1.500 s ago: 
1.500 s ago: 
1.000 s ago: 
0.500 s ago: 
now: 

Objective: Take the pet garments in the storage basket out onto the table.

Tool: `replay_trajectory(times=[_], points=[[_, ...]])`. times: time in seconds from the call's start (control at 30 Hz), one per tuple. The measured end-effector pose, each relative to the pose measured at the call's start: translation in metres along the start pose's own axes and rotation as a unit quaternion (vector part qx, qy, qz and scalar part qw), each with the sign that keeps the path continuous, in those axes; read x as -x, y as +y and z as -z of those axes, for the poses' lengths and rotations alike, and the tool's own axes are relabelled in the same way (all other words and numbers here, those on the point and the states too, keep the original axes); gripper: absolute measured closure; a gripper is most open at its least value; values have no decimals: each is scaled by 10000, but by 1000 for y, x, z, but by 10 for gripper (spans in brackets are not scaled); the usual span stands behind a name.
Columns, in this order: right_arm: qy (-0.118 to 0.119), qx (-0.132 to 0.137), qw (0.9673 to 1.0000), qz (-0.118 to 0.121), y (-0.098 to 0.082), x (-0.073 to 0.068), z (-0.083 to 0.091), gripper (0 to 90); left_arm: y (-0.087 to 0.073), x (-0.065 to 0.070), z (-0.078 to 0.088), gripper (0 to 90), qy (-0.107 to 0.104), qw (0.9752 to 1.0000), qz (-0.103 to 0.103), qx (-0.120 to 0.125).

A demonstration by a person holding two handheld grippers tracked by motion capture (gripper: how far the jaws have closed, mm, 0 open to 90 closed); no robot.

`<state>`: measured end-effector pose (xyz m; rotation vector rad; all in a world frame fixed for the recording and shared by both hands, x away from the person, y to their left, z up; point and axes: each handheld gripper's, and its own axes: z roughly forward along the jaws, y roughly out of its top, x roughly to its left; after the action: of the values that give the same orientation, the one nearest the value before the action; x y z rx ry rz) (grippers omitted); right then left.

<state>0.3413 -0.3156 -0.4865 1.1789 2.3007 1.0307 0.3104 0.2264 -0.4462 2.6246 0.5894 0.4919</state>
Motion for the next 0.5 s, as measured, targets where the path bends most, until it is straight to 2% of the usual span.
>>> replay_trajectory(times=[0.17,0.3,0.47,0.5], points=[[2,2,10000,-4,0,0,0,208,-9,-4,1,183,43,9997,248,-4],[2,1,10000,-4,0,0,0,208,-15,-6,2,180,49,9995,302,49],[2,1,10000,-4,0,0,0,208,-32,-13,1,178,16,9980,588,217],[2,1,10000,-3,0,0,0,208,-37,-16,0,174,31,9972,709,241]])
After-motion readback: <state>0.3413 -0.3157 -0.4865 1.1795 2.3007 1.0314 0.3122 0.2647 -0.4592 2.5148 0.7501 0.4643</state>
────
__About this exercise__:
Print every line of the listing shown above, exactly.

__Written reply__:
1.500 s ago: 
1.500 s ago: 
1.000 s ago: 
0.500 s ago: 
now: 

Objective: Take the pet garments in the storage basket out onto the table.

Tool: `replay_trajectory(times=[_], points=[[_, ...]])`. times: time in seconds from the call's start (control at 30 Hz), one per tuple. The measured end-effector pose, each relative to the pose measured at the call's start: translation in metres along the start pose's own axes and rotation as a unit quaternion (vector part qx, qy, qz and scalar part qw), each with the sign that keeps the path continuous, in those axes; read x as -x, y as +y and z as -z of those axes, for the poses' lengths and rotations alike, and the tool's own axes are relabelled in the same way (all other words and numbers here, those on the point and the states too, keep the original axes); gripper: absolute measured closure; a gripper is most open at its least value; values have no decimals: each is scaled by 10000, but by 1000 for y, x, z, but by 10 for gripper (spans in brackets are not scaled); the usual span stands behind a name.
Columns, in this order: right_arm: qy (-0.118 to 0.119), qx (-0.132 to 0.137), qw (0.9673 to 1.0000), qz (-0.118 to 0.121), y (-0.098 to 0.082), x (-0.073 to 0.068), z (-0.083 to 0.091), gripper (0 to 90); left_arm: y (-0.087 to 0.073), x (-0.065 to 0.070), z (-0.078 to 0.088), gripper (0 to 90), qy (-0.107 to 0.104), qw (0.9752 to 1.0000), qz (-0.103 to 0.103), qx (-0.120 to 0.125).

A demonstration by a person holding two handheld grippers tracked by motion capture (gripper: how far the jaws have closed, mm, 0 open to 90 closed); no robot.

`<state>`: measured end-effector pose (xyz m; rotation vector rad; all in a world frame fixed for the recording and shared by both hands, x away from the person, y to their left, z up; point and axes: each handheld gripper's, and its own axes: z roughly forward along the jaws, y roughly out of its top, x roughly to its left; after the action: of the values that give the same orientation, the one nearest the value before the action; x y z rx ry rz) (grippers omitted); right then left.

<state>0.3413 -0.3156 -0.4865 1.1789 2.3007 1.0307 0.3104 0.2264 -0.4462 2.6246 0.5894 0.4919</state>
Motion for the next 0.5 s, as measured, targets where the path bends most, until it is straight to 2% of the usual span.
>>> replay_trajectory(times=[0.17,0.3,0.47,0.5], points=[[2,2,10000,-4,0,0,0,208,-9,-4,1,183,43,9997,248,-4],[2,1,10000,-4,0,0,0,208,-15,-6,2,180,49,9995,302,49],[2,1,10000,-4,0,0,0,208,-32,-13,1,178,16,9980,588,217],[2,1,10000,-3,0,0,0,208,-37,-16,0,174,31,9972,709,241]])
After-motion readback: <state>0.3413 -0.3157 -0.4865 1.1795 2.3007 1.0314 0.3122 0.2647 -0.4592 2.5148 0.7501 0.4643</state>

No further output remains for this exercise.